The scarcity of water and the communities' longstanding habit of defecating in the open is rupturing the swachhta mission in the state. Apart from these two factors, these toilets also tell a story of corruption and a marvel of poor engineering.
According to a report, out of 62 lakh toilets constructed under the scheme by 2018 in the state, 4.5 lakh toilets worth Rs 540 crore were found missing. The issue came to light when villagers in Betul's tribe-predominant Lakkadjam panchayat raised an alarm forcing the administration to launch a probe.
The investigation reveals that the officials managed to siphon off the funds allocated for the project by submitting photographs of toilets that were built elsewhere.
Deelip Bhuria, a former Sarpanch of Jhabua's Dhekal Badhi village and a contractor who built over 800 toilets under the scheme alleged that the officials didn't clear Rs 13 lakh of his dues after the completion of the work. "I sold my lands and mortgaged my property to pay the construction costs. The officials didn't clear my dues, forcing me to leave many toilets incomplete," he lamented. "Despite repeated complaints to senior officials, no one paid heed."

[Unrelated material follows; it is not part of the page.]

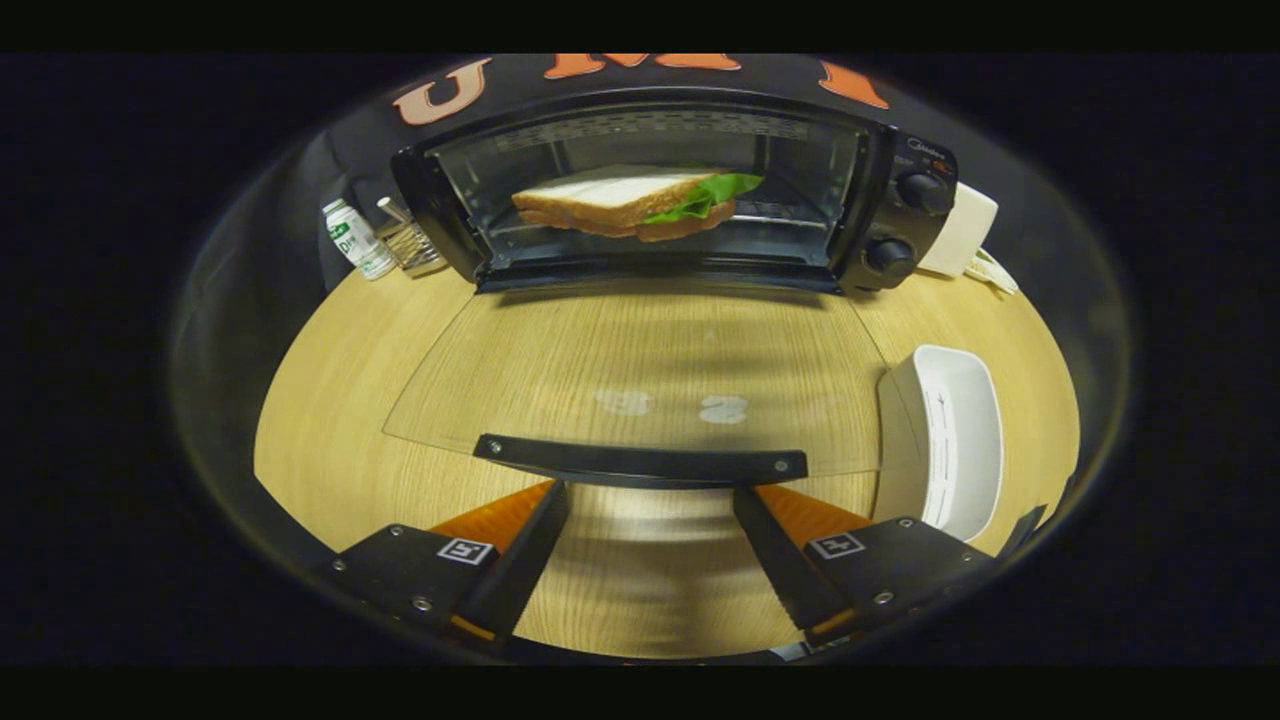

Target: Open the toaster oven, put the food inside, and close the toaster oven door.

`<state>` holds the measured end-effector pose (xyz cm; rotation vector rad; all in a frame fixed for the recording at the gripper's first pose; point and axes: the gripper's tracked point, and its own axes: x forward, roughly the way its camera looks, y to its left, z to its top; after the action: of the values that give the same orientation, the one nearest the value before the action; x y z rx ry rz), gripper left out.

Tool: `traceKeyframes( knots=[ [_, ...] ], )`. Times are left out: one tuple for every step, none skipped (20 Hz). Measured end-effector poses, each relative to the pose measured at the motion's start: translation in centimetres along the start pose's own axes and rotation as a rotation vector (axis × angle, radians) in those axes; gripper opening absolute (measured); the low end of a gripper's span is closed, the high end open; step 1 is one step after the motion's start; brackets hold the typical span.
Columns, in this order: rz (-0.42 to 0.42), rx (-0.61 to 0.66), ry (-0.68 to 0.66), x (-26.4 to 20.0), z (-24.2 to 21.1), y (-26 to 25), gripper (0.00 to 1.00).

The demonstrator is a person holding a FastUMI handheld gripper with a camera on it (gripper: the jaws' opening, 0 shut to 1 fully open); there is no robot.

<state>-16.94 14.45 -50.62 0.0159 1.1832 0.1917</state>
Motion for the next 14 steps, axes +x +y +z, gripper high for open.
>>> traceKeyframes(
  knots=[
    [0.008, 0.012, -0.008, -0.4, 0.2, 0.1, 0.99],
    [0.015, 0.017, -0.022, -0.9, 0.6, 0.2, 0.99],
    [0.018, 0.01, -0.045, -1.6, 1.3, 0.3, 0.98],
    [0.019, 0.001, -0.076, -2.6, 2.2, 0.3, 0.99],
    [0.022, -0.007, -0.125, -3.5, 3.5, 0.5, 0.99],
    [0.022, -0.011, -0.182, -4.3, 5.5, 0.6, 0.99],
    [0.024, -0.008, -0.231, -5.0, 7.5, 0.6, 0.99],
    [0.037, -0.003, -0.254, -5.5, 9.3, 0.8, 0.99],
    [0.045, 0.004, -0.264, -5.7, 10.6, 0.9, 0.98],
    [0.049, 0.011, -0.283, -5.9, 12.2, 0.9, 0.98],
    [0.041, 0.015, -0.306, -6.1, 13.7, 0.7, 0.98],
    [0.037, 0.015, -0.324, -6.3, 15.2, 0.4, 0.98],
    [0.034, 0.014, -0.339, -6.2, 16.4, 0.4, 0.98],
    [0.03, 0.012, -0.349, -6.1, 17.4, 0.4, 0.98]
  ],
)
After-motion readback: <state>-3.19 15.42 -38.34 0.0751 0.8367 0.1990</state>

Contrary to the ground reality are the published 'findings' of the Department of Drinking Water and Sanitation had undertaken three rounds of National Annual Rural Sanitation Survey (NARSS) from 2017–18 to 2019–20 through an independent verification agency under World Bank support to SBM (G). One of the key indicators for the survey was availability of water for toilet usage. As per the results of NARSS 2019–20, 99.6 per cent of the households who had access to toilets also had availability of water, and 95.2 per cent of rural population who had access to a toilet were using it.
“Access to clean water is one of the biggest problems the tribals have been facing but they never complain about it, considering it as their fate,” said S.R. Azad, associated with Jan Abhiyan Parishad, contradicting the survey report. "Due to the scarcity of water in areas dominated by SCs/STs, the use of toilets has dropped like anything."
On one hand, the water scarcity and corruption puncture the SBM–G scheme, and on the other, an unfazed union government went ahead and approved Phase-II of the SBM–G in February 2020, at a total outlay of Rs 1,40,881 crore. Instead of focusing on the sustainability of the ODF status, the focus has been to cover more villages under the Solid and Liquid Waste Management (SLWM) programme, which would transform the villages from ODF to ODF-Plus by 2024–25 — at least on paper.